[Dataset records Boundary: Start]

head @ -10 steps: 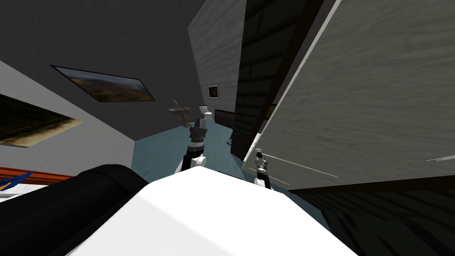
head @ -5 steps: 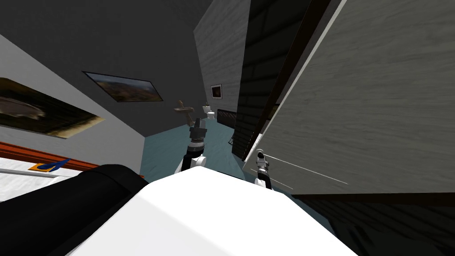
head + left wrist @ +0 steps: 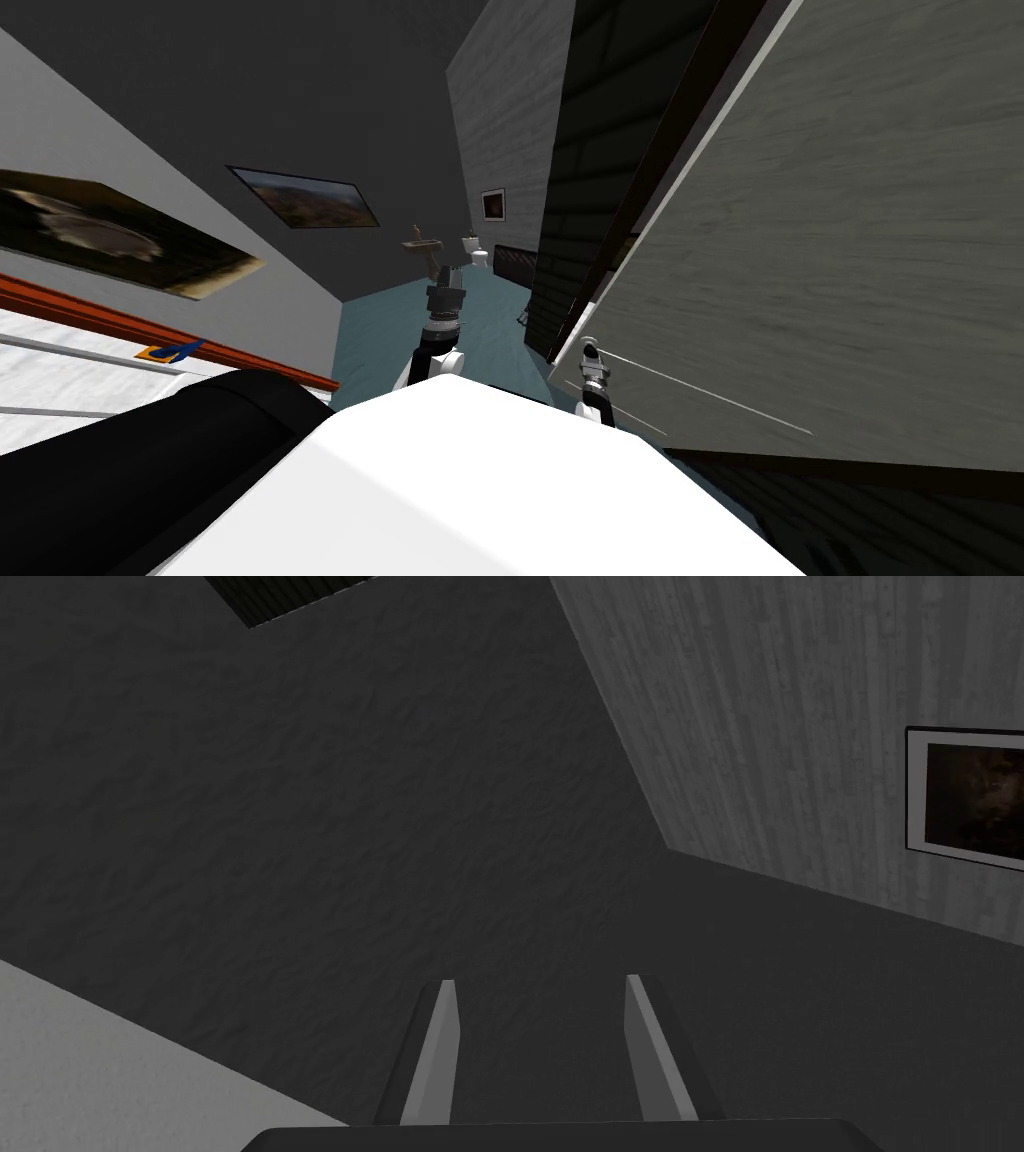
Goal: Pull the door open
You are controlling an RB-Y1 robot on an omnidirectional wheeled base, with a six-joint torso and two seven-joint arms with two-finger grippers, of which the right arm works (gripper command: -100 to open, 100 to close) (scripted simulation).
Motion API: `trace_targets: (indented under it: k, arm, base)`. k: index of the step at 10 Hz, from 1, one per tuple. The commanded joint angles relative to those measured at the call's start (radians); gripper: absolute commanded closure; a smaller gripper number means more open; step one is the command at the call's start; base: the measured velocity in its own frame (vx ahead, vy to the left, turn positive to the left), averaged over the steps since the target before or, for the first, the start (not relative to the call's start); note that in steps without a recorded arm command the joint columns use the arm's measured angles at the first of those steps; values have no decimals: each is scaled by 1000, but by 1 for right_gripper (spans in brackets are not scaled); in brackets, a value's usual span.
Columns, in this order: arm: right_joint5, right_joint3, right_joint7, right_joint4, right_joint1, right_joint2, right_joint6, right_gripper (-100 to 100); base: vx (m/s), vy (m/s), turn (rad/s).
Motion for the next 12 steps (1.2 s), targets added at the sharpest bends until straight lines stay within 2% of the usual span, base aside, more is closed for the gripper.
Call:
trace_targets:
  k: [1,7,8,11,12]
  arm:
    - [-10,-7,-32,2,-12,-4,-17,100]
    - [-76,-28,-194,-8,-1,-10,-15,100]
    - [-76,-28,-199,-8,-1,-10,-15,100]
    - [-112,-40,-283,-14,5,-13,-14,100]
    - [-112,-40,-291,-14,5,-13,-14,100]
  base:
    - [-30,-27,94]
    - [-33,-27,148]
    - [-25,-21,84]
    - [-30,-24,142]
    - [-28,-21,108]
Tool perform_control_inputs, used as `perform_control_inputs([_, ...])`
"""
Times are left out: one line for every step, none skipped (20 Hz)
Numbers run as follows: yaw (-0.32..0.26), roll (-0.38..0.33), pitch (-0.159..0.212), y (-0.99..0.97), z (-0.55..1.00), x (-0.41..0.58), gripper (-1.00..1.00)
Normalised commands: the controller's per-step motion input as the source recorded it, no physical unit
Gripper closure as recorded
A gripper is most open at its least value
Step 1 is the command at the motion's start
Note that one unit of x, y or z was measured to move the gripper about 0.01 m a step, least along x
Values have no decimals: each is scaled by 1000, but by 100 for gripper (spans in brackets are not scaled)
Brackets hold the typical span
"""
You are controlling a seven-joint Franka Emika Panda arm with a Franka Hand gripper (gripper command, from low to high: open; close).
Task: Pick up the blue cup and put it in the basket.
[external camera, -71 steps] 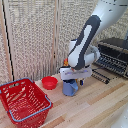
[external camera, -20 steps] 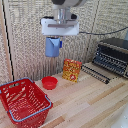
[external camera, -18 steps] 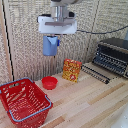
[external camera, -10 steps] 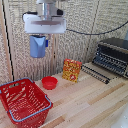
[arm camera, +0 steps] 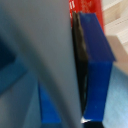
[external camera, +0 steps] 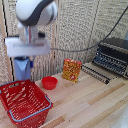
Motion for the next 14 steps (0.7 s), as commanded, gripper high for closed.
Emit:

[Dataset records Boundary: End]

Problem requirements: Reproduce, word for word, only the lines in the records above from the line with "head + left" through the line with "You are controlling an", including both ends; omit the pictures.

Task answer:
head + left wrist @ +0 steps: 
Goal: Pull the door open
You are controlling an RB-Y1 robot on an omnidirectional wheeled base, with a six-joint torso and two seven-joint arms with two-finger grippers, of which the right arm works (gripper command: -100 to open, 100 to close) (scripted simulation).

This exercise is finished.